La richiesta dell’opposizione di una sessione straordinaria del parlamento, per una risoluzione costituzionale della crisi, non è stata accolta dal presidente della Camera dei deputati, ed è stata etichettata dall’esecutivo come un tentato colpo di Stato. Con il degenerare della situazione, mentre la piazza chiedeva il ritiro dei decreti, il governo, da un lato, provocava morti, feriti e centinaia di fermi, e dall’altro, chiamava a un dialogo tardivo. Intanto, Moreno accusava il “correísmo” di attentato alla stabilità e alterazione dell’ordine democratico.

“Questa campagna è stata studiata per eludere la responsabilità delle conseguenze di decisioni prese senza consultare le parti”, afferma Viteri, di Revolución Ciudadana ed esponente del popolo ancestrale Sarayaku, del ceppo Kichwa dell’Amazzonia. “Sono state create le condizioni per giustificare l’oppressione che stiamo vivendo, materializzata in detenzione preventiva, senza dovuto processo e presunzione di innocenza”, continua Viteri, parlando dal luogo del suo rifugio.
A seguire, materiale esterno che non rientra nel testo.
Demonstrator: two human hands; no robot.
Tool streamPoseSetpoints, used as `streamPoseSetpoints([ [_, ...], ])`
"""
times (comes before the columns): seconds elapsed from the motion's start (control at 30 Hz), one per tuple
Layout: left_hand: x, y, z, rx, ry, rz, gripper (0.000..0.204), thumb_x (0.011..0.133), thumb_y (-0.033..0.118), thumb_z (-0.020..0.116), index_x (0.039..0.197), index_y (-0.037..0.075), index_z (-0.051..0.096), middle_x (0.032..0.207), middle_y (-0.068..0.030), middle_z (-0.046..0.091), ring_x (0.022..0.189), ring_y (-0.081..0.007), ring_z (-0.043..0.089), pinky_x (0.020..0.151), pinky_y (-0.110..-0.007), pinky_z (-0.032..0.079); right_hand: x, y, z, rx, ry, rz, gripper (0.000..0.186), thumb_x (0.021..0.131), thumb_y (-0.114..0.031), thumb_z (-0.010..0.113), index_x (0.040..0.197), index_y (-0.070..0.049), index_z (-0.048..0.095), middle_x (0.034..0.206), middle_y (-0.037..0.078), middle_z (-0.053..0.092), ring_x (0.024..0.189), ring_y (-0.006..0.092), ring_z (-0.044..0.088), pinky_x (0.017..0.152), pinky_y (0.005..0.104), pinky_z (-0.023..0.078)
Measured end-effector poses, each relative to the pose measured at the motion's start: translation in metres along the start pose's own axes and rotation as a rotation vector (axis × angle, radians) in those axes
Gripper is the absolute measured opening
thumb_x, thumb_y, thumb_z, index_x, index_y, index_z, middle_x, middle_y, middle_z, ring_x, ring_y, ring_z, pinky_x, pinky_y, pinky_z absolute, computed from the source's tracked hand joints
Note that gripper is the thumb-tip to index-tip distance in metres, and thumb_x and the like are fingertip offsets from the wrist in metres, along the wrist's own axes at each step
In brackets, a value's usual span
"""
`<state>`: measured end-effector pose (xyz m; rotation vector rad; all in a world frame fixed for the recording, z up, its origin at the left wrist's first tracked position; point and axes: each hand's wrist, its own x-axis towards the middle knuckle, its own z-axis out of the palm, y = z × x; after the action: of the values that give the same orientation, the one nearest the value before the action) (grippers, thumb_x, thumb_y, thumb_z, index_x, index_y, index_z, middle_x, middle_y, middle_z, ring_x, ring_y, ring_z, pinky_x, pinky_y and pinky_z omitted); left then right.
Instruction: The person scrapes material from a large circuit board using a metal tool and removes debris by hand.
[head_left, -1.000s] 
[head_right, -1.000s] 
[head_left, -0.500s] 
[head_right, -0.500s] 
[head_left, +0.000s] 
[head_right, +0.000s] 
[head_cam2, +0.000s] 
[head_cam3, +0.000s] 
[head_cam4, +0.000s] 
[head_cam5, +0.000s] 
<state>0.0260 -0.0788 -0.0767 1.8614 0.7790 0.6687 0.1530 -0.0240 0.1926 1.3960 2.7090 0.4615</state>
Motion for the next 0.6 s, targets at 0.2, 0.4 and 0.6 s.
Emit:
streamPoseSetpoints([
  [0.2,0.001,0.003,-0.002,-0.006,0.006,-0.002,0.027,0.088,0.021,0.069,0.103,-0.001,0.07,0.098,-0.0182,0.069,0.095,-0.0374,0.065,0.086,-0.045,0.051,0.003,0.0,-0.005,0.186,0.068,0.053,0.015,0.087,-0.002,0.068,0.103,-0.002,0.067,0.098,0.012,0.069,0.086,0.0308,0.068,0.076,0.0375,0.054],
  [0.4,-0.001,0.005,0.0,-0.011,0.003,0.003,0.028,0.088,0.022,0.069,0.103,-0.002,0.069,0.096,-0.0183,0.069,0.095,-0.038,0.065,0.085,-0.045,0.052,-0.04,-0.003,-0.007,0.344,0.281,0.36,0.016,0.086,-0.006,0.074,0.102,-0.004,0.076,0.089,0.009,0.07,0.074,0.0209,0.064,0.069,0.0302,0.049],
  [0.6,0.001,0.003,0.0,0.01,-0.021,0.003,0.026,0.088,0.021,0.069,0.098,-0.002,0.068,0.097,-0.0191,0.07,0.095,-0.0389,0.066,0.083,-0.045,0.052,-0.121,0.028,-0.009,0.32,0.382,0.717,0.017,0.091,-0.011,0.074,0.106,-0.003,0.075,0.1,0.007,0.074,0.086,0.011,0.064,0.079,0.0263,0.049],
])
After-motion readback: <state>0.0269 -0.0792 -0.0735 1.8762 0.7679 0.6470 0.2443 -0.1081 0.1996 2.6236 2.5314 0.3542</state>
Il 13 ottobre, il governo, i dirigenti della Conaie, e di diverse organizzazioni, si sono riuniti con la mediazione delle Nazioni Unite e della chiesa cattolica, ed è stata accordata la deroga delle misure economiche, la elaborazione di un decreto alternativo, e il termine dello sciopero generale. Il saldo della brutale condotta poliziesca e militare è di 11 decessi, 1340 ferimenti e 1192 detenzioni, secondo il rapporto della Defensoría del Pueblo e nessuna azione è stata intrapresa per identificare i colpevoli. Nonostante ciò, il giorno seguente, sono state ordinate perquisizioni a domicili privati e l’arresto di membri del partito di Correa, incluse cariche elettive, come il prefetto della provincia di Pichincha, Paola Pabón, con l’accusa di ribellione. Di recente, è stato imprigionato, Virgilio Hernández, segretario esecutivo di Revolución Ciudadana, con la stessa imputazione.

Allertato di un imminente procedimento della magistratura nei suoi confronti, e in quelli di altri membri del gruppo parlamentare, e confrontato con l’assenza di alcun tipo di garanzia, il deputato Viteri ha chiesto asilo politico in Messico. “Sono due anni che siamo oggetto di questo clima di aggressione. Non solo sono stato vittima in prima persona di un linciaggio mediatico, e l’apertura di una verifica di bilancio del mio esercizio all’Ecorae fuori i tempi massimi legali, i miei figli minori hanno dovuto cambiare scuola per episodi di bullismo, mio figlio maggiore, il primo pilota Kichwa del paese, è stato licenziato senza giusta causa, così mia moglie. Le minacce di morte, e gli attacchi di odio razzista, mi hanno indotto a sollecitare una scorta”. Durante la sua permanenza nell’ambasciata del Messico, il consiglio di amministrazione legislativa della Camera, controllato dai partiti di maggioranza, ha sospeso i diritti lavorativi e parlamentari di Viteri e predisposto la sua separazione dal servizio pensionistico.